|Publication Type||Journal Article|
|Year of Publication||2018|
|Authors||Ben-David, U, Siranosian, B, Ha, G, Tang, H, Oren, Y, Hinohara, K, Strathdee, CA, Dempster, J, Lyons, NJ, Burns, R, Nag, A, Kugener, G, Cimini, B, Tsvetkov, P, Maruvka, YE, O'Rourke, R, Garrity, A, Tubelli, AA, Bandopadhayay, P, Tsherniak, A, Vazquez, F, Wong, B, Birger, C, Ghandi, M, Thorner, AR, Bittker, JA, Meyerson, M, Getz, G, Beroukhim, R, Golub, TR|
|Date Published||2018 Aug|
Human cancer cell lines are the workhorse of cancer research. Although cell lines are known to evolve in culture, the extent of the resultant genetic and transcriptional heterogeneity and its functional consequences remain understudied. Here we use genomic analyses of 106 human cell lines grown in two laboratories to show extensive clonal diversity. Further comprehensive genomic characterization of 27 strains of the common breast cancer cell line MCF7 uncovered rapid genetic diversification. Similar results were obtained with multiple strains of 13 additional cell lines. Notably, genetic changes were associated with differential activation of gene expression programs and marked differences in cell morphology and proliferation. Barcoding experiments showed that cell line evolution occurs as a result of positive clonal selection that is highly sensitive to culture conditions.
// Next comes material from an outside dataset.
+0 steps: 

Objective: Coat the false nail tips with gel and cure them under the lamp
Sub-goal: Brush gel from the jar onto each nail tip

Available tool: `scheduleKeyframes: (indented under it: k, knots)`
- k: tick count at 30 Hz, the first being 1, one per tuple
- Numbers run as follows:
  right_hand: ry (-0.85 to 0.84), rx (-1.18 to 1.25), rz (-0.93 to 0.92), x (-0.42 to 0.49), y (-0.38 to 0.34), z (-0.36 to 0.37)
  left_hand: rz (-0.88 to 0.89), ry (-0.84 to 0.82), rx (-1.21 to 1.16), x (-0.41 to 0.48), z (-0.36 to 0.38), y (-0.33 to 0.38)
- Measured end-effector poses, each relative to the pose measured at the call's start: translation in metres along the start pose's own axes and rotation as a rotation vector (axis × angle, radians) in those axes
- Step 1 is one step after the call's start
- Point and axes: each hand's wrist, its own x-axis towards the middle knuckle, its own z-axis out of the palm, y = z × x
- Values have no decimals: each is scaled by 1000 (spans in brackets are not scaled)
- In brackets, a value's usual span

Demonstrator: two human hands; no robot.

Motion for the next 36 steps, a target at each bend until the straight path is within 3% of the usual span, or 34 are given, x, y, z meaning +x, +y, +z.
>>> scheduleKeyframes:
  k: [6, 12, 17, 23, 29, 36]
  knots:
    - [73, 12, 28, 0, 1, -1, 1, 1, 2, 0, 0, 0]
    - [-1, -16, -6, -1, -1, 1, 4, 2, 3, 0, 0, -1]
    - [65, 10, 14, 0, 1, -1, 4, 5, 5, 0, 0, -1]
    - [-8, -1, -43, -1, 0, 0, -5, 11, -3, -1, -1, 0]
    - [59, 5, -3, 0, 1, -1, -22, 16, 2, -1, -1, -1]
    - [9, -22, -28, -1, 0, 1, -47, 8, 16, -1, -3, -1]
Analyses of single-cell-derived clones demonstrated that continuous instability quickly translates into heterogeneity of the cell line. When the 27 MCF7 strains were tested against 321 anti-cancer compounds, we uncovered considerably different drug responses: at least 75% of compounds that strongly inhibited some strains were completely inactive in others. This study documents the extent, origins and consequences of genetic variation within cell lines, and provides a framework for researchers to measure such variation in efforts to support maximally reproducible cancer research.